This is an increase of almost 900 shillings a litre in less than five months, from the time the cost of petrol matched the cost of a dollar. 

The dollar has remained at less than 3,600 shillings.

The high fuel prices, according to the government and the distributors is due to the rising prices of crude on the international market, which have gone up by more than 100 percent since economies around the world started reopening after Covid-19 induced lockdowns. 

For Uganda, there was also an increase of 100 shillings a litre to in Excise Duty tax to 1, 450 shillings per litre of petrol and 1, 130 per litre of diesel. 

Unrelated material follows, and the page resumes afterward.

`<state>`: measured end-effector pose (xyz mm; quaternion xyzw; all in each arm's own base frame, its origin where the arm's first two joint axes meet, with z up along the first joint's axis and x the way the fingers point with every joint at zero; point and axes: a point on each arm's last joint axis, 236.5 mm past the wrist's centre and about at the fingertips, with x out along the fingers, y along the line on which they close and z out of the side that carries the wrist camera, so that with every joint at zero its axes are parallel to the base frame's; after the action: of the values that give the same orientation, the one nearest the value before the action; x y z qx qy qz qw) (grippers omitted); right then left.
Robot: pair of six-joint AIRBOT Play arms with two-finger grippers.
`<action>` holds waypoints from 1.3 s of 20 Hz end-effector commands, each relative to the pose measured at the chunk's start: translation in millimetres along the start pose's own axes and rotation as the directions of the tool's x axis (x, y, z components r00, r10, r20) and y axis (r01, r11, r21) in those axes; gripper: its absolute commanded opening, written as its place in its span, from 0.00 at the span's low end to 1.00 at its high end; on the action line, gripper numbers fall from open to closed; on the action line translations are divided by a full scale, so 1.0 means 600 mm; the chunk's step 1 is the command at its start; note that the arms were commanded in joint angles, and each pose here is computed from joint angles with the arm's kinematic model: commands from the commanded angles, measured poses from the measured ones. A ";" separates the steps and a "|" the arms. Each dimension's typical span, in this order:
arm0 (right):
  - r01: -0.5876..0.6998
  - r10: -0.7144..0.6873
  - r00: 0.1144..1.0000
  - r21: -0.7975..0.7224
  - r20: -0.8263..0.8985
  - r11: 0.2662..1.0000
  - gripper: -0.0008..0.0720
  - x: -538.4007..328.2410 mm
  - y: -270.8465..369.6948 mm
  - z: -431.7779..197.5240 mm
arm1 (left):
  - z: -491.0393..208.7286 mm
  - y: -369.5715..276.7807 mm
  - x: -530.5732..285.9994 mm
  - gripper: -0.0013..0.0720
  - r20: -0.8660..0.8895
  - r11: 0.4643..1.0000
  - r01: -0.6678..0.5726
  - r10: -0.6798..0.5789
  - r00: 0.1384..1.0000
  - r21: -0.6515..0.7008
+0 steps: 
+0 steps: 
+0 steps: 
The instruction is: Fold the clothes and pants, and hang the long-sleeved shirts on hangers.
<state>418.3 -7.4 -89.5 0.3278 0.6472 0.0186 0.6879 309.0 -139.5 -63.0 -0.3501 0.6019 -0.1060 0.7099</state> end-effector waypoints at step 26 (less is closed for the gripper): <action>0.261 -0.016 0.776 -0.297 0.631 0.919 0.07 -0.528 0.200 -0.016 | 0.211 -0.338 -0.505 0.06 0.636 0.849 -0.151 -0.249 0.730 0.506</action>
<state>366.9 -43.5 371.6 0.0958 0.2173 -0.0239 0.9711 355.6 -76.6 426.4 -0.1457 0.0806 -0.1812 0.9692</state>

The refinery is one of the eight projects that are planned in the oil and gas sector, while others include the Kingfisher and Tilenga crude projects, the crude export pipeline, and the storage facilities in Kampala and in Jinja. 

Mugerwa says that the Ugandan oil will be produced to international standards, specifically “Euro 5” like what is currently imported. 

 

On the financing of the projects, Mugerwa said the west is increasing pressure on the global market to stop financing fossil energy production that includes oil and gas, as well as coal production saying they are bad for the climate change war. 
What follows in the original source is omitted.